While many people offered theories about why the drop in deaths is happening at unprecedented speed, most experts agreed that the data doesn't yet provide clear answers."

Not one word about marijuana legalization.

"States With Legalized Medical Marijuana See Decline in Nonmedical Opioid Use" https://sph.rutgers.edu/news/states-legalized-medical-mariju...

"Legalized Marijuana Linked to Decline in Opioid Emergencies" https://www.upmc.com/media/news/071221-drake-cannabisrcl




> While many people offered theories about why the drop in deaths is happening at unprecedented speed, most experts agreed that the data doesn't yet provide clear answers

This is kind of a failure of state capacity in itself. The opioid crisis happened "out of view", and remains out of view even as the situation improves. Without more and better data it's difficult to improve.

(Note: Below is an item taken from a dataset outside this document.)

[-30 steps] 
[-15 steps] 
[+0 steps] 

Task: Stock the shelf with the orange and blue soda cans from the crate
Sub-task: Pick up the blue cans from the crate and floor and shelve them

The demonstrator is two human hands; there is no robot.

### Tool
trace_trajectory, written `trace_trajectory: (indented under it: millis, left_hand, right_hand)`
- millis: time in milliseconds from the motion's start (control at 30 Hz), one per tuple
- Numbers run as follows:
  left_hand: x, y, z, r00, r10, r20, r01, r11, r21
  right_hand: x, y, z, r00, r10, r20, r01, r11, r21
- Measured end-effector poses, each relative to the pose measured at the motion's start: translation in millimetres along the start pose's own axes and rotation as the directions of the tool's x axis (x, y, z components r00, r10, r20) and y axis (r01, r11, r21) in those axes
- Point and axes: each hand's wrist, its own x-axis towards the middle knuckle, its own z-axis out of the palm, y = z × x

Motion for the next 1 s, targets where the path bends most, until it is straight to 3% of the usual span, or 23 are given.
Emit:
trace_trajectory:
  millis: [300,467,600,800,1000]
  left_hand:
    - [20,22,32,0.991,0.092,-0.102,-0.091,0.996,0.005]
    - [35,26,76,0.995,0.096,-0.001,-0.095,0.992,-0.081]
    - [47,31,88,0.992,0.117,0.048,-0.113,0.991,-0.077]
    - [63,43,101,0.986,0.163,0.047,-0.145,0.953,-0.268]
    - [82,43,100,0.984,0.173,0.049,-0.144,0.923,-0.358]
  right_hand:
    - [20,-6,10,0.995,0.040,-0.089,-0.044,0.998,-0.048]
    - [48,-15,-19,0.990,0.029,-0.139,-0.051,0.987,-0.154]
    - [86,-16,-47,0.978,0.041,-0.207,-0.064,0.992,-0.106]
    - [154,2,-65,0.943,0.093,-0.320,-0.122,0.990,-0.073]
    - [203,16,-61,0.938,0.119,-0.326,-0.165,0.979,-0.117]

It also doesn't help that the opioid epidemic has overlapped with COVID, stretching CDC capacity.


Did you see the graph? The number is at over 100k. In 2019 it was under 70k. It's a relative decline since 2023, not an absolute one.


The CDC graph shows that in the 12-month period to April 2023 it was 110k, and that reduced to 100k in the 12 months to April 2024. That is absolute - isn't it?


The context of my comment is that the previous commenter was saying it's to do with the legalisation of marijuana.


Oh, OK. I guess there are different ways to use the word "relative". Certainly a decline when zoomed in can look like part of an increase when zoomed out. But to be clear, this isn't one of those decline-in-the-rate-of-increase deals, which is what "relative" means to me. (Great news everybody! The rate of increase in the increasingly large numbers of deaths is slowing down!)


no. That is relative to 2023. There isn't going to be an absolute decrease because the chart started at 0 and we can't go below 0.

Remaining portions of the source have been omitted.